梅毒の症状はどれくらいの期間続くのか?
梅毒の概要と段階
梅毒はトレポネーマ・パリダムという細菌が原因で、数段階にわたって症状が現れます。各段階の症状と期間を以下にまとめました。
一次梅毒
感染後10日から90日以内に発症します。主な症状は、性器・肛門・口腔など感染部位にできる痛みのない丸く硬い潰瘍(硬性下疳)です。下疳は通常2〜6週間で自然に消失します。
二次梅毒
一次梅毒が放置されると、6週間から6か月以内に二次梅毒へ移行します。主な症状は、体幹・四肢・手のひら・足の裏に現れる皮疹です。皮疹は小さな赤褐色の斑点から銅色の斑状に変化します。また、発熱、頭痛、咽頭痛、リンパ節腫脹、筋肉痛、倦怠感など全身症状が現れます。これらは数週間から数か月で改善しますが、1年程度まで断続的に再発することがあります。
潜伏梅毒
二次梅毒が治まると、症状が見られない潜伏期に入ります。この期間は数か月から数年続くことがあります。
三次梅毒
ごく一部の未治療ケースで、潜伏期が長期間続いた後に三次梅毒が現れます。発症まで数年から数十年かかることがあります。心臓、脳、眼、骨、関節、皮膚など様々な臓器に深刻な障害をもたらし、以下のような症状が出ます。

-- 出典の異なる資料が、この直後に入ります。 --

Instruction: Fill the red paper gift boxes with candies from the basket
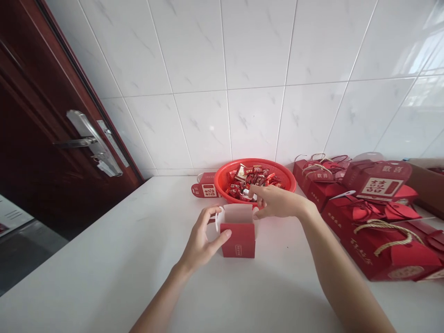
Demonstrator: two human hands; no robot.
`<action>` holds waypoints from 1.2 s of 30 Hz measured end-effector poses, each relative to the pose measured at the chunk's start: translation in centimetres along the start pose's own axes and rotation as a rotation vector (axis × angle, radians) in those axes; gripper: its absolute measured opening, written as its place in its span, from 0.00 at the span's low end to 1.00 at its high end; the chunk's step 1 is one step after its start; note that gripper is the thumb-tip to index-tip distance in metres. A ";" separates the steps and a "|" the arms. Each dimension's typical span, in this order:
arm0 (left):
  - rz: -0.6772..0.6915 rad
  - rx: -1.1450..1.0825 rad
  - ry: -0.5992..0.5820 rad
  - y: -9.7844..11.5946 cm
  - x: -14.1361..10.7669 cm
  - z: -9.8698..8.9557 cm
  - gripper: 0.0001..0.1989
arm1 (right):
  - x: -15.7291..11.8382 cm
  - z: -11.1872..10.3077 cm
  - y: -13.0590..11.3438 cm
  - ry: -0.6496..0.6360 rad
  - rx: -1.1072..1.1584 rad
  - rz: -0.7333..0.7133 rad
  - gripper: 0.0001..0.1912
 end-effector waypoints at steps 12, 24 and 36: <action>0.071 0.038 0.036 0.0 -0.2 1.1 0.21 | 0.3 1.7 -2.4 -0.277 -0.098 -0.136 0.19; 0.180 0.402 -0.037 1.8 -0.5 1.0 0.22 | 0.8 2.6 -2.2 -0.198 -0.103 -0.164 0.18; 0.157 0.066 -0.166 1.5 -0.7 0.6 0.16 | 0.8 3.1 -3.0 -0.232 -0.148 -0.161 0.29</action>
Point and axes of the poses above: each hand's wrist, its own x-axis towards the middle knuckle, its own z-axis out of the palm, y = z × x, the point moved 3 cm from there along x, towards the middle knuckle, and after that the axes turned 10 degrees about x, right-handed, at the moved point
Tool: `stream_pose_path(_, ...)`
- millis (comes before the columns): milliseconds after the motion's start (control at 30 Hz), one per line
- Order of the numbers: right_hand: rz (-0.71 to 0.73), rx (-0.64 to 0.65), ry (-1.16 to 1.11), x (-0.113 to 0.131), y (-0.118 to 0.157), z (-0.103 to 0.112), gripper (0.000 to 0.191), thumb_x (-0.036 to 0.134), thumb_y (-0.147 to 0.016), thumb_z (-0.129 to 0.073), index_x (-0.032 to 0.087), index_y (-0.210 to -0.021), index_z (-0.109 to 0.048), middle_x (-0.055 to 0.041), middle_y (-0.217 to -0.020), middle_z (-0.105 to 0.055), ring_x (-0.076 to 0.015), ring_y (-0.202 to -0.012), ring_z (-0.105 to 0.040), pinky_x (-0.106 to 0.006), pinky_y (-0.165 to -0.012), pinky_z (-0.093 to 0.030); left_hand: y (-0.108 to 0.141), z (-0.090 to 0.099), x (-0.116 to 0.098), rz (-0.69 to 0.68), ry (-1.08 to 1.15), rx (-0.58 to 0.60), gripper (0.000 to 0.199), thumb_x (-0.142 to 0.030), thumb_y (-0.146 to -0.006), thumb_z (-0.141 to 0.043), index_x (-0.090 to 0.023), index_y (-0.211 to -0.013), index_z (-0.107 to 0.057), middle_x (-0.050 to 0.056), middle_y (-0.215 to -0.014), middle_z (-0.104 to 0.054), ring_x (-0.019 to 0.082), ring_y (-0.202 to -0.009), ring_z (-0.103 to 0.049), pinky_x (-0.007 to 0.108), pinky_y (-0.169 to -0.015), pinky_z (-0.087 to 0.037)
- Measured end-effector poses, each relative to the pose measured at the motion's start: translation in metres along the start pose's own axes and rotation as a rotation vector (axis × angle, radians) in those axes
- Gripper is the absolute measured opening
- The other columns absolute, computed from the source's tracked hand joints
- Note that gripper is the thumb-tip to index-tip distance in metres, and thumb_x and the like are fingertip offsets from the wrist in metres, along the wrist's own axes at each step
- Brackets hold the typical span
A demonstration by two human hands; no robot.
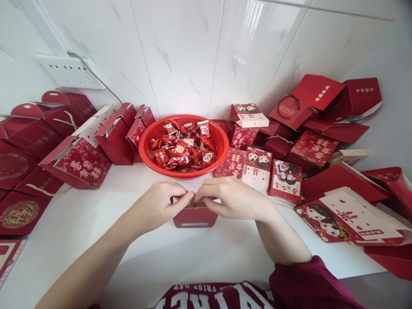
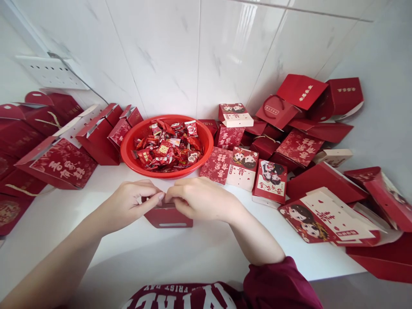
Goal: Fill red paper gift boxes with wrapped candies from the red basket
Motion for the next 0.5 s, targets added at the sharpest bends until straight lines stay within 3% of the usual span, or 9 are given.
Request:
stream_pose_path(200, 0.034, 0.027, 0.036, 0.006, 0.002, 0.001, 0.031, 0.013, -0.089, -0.052, 0.024, -0.114, -0.067, -0.0021, -0.101, -0.069, -0.0157, -0.087, -0.065, -0.029, -0.078, -0.050, 0.000, 0.002, 0.000, -0.022, -0.012, 0.073, 0.040, -0.036, -0.101, -0.044, -0.021, -0.076, -0.071, 0.001, -0.080, -0.071, 0.017, -0.077, -0.064, 0.030, -0.073, -0.050)
stream_pose_path(333, 0.027, 0.011, 0.067, 0.003, 0.003, 0.004, 0.042, 0.011, -0.084, -0.052, 0.022, -0.123, -0.063, -0.0067, -0.114, -0.067, -0.0200, -0.096, -0.064, -0.035, -0.083, -0.052, 0.000, 0.009, -0.007, -0.135, -0.170, 0.055, 0.034, -0.033, -0.100, -0.045, -0.022, -0.084, -0.074, 0.003, -0.106, -0.073, 0.022, -0.100, -0.065, 0.035, -0.089, -0.050)
stream_pose_path(500, 0.085, 0.020, 0.016, 0.001, 0.005, 0.005, 0.057, 0.007, -0.082, -0.051, 0.024, -0.136, -0.054, -0.0075, -0.135, -0.059, -0.0228, -0.121, -0.058, -0.042, -0.100, -0.049, 0.001, 0.011, -0.002, -0.171, -0.237, 0.085, 0.027, -0.027, -0.095, -0.048, -0.026, -0.097, -0.075, 0.000, -0.128, -0.068, 0.024, -0.121, -0.061, 0.038, -0.103, -0.048)
Point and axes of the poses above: each hand's wrist, its own y-axis away from the middle knuckle, its own z-axis out of the back of the hand, x = y × z, the point moved 10 cm from there along -y, towards the middle knuckle
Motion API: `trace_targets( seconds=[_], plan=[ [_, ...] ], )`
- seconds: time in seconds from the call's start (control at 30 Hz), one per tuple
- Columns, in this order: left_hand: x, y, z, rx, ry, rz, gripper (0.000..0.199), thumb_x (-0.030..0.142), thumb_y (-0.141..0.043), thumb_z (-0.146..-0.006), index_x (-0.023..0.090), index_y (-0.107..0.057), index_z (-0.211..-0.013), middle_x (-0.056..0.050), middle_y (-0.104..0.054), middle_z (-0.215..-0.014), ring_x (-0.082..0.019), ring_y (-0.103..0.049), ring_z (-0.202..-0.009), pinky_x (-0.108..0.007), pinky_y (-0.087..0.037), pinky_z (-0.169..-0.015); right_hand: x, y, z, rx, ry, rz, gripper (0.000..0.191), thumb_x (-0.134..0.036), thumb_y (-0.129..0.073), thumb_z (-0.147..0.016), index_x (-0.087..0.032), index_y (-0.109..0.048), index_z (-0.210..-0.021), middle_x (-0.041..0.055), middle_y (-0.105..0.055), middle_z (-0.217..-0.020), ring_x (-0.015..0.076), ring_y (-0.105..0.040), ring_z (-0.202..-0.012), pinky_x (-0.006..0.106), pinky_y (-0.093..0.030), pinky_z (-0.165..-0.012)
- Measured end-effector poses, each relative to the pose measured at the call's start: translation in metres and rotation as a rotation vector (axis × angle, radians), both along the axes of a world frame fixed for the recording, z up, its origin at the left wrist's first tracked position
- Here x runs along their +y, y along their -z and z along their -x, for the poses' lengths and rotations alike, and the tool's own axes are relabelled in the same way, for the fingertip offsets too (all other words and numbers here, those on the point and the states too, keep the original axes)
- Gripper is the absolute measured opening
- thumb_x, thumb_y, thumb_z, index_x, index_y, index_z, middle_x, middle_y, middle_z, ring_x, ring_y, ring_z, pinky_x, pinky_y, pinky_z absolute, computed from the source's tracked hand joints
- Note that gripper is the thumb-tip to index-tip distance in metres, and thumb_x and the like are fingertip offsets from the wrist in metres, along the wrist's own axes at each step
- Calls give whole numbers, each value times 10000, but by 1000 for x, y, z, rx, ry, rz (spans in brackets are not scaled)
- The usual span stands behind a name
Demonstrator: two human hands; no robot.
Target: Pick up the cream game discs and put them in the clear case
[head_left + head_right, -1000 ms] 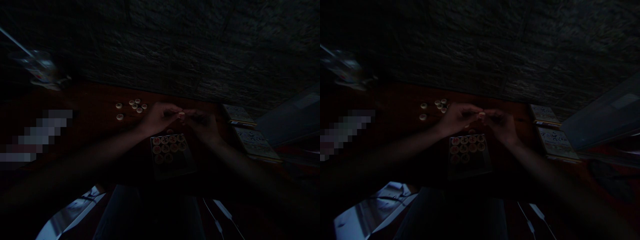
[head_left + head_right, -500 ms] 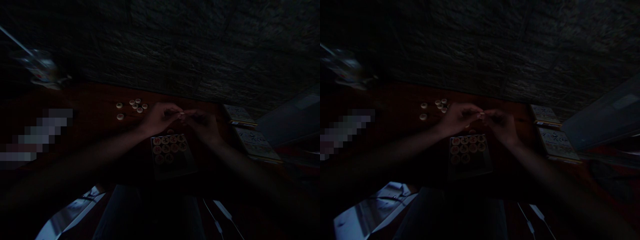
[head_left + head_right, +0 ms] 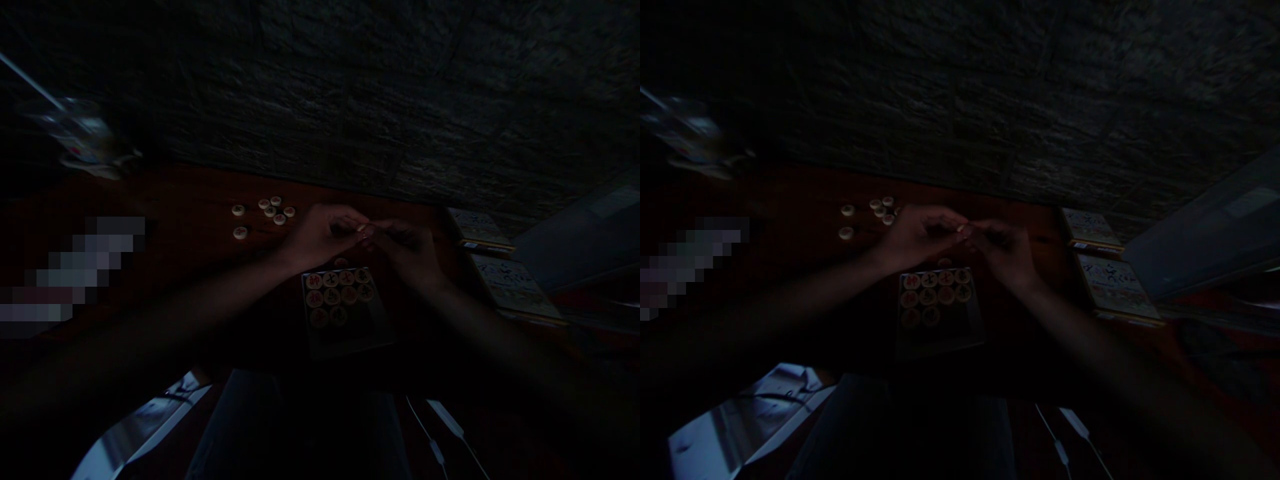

- 神経症状:性格変化、記憶障害、痙攣、歩行失調(タベス・ドーサリス)など
- 心血管症状:大動脈瘤や心膜炎
- 眼症状:視力低下、ぶどう膜炎
- 皮膚病変:肉芽腫や潰瘍
すべての感染者が必ずすべての段階を経るわけではありません。早期に診断し、抗生物質で治療すれば、症状の進行や重篤な合併症を防ぐことができます。